Empowering Norwegian Air Ambulance with Seamless Communication
Empowering Norwegian Air Ambulance with Seamless Communication
Our expansive network serves as a vital backbone for Norwegian Air Ambulance’s services across the region.
When an air ambulance takes off, it embarks on a mission that demands precision and efficiency. Seamless data transfer is crucial for relaying patient information, medical updates, and navigational data between the air ambulance and healthcare institutions.
With operations in Norway, there are often challenging weather conditions with strong winds, heavy rain, fog, and snowstorms. Therefore, Norwegian Air Ambulance has heavily invested in weather cameras across Norway to provide operational support to the 13 air ambulance bases.
Weather cameras are financed through the Norwegian Air Ambulance Foundation, which has 300,000 support members and companies. They are taking part in a charity work to develop the air ambulance service to become even better.
One of the sites is at Tryvannshøgda, where the new weather camera station will ensure that the helicopters can deliver patients to the hospitals in Oslo, even in bad weather.
High up in Telenor Towers 209.5-metre-high mast, technicians from Norwegian Air Ambulance Technology are working on the installation of two large camera stations. These stations, with six cameras providing a 360-degree view of the airspace of Oslo, will tell pilots where it is safe to fly.

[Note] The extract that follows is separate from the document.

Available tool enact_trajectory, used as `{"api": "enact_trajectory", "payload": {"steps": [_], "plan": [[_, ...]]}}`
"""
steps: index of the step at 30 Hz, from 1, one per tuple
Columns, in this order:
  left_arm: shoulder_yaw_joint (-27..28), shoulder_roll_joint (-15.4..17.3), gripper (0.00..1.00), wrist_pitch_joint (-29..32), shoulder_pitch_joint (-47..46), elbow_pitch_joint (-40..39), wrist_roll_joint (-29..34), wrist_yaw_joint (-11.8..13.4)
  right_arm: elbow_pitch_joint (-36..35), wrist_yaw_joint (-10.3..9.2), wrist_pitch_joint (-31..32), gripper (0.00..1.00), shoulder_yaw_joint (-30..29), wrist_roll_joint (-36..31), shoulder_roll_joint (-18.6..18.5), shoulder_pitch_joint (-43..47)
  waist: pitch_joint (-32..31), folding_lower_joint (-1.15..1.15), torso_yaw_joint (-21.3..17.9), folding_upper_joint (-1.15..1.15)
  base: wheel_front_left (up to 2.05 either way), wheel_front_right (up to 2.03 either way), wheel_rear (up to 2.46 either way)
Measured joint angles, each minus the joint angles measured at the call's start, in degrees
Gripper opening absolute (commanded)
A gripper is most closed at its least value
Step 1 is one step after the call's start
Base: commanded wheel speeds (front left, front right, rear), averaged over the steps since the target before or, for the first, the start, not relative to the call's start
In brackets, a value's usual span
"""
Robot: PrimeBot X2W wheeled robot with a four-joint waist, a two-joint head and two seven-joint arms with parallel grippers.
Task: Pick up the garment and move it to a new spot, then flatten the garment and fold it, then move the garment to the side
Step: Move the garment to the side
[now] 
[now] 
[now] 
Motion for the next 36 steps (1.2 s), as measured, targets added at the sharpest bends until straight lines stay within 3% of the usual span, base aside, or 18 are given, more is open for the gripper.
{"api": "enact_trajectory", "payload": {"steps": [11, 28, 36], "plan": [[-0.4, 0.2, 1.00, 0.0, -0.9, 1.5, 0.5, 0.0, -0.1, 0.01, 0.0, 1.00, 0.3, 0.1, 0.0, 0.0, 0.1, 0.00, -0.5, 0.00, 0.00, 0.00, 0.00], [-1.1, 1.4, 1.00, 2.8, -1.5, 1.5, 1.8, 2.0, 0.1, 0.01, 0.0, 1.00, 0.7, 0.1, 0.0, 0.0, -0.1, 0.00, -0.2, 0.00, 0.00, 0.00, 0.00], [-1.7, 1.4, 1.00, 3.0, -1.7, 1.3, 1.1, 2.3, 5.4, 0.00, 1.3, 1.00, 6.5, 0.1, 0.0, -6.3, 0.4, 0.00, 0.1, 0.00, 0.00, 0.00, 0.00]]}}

“Sometimes the fog lies thick down in Oslo and makes it impossible to land the helicopter at Ullevål Hospital. At the same time, the sun may be shining on Tryvannshøgda, making it possible to land and hand over the patient to a car ambulance. The weather camera provides answers to where it is possible to land and can help us confirm other weather data created by computers. A picture tells you more than a thousand words.”, says base chief pilot at Lørenskog, Bent Næss from Norsk Luftambulanse.
The weather camera station at Tryvannshøgda is not only important for the helicopters that fly from the Lørenskog base. “The medical helicopters from Ål, Dombås, Arendal, and occasionally from Western and Central Norway, deliver acutely ill and severely injured patients to the large hospitals in Oslo. They fly a long way, so it’s extra important to know that they can land when they arrive,” says Næss.
Infrastructure that matters
The guyed steel mast from Telenor Towers was built in 1990 on Tryvannshøgda, 515 metres above sea level. Among other things, it ensures that the capital area has mobile coverage, radio, TV and internet.
“We are pleased to be able to deliver a robust infrastructure that provides the air ambulance service with better weather information and citizens with an even better health service,” says Torbjørn Teigen, CEO at Telenor Towers.
The 175 weather camera stations in Norway are crowdfunded through Norwegian Air Ambulance, private donors and other supporting businesses. Both the Police and the Air Force obtain important information from the weather camera system.
“Several helicopter missions are rejected due to bad weather. We have placed cameras that show the weather in strategic places from north to south in the country. This makes it easier for the crews to plan whether they can reach the patient by helicopter, or whether they should land somewhere closer to the patient to be able to provide help faster,” says Hege Bommen, Head of Emergency Preparedness Solutions at Norwegian Air Ambulance Technology.
“By ensuring that our towers and masts are maintained to the highest standards, we provide a reliable foundation for their critical services” says Torbjørn Teigen and continues with “our collaboration with Norwegian Air Ambulance also highlights the importance of robust infrastructure in saving lives and enhancing emergency medical care. By empowering Norsk Luftambulanse with seamless navigation and communication capabilities, we contribute to a safer and more responsive healthcare system”.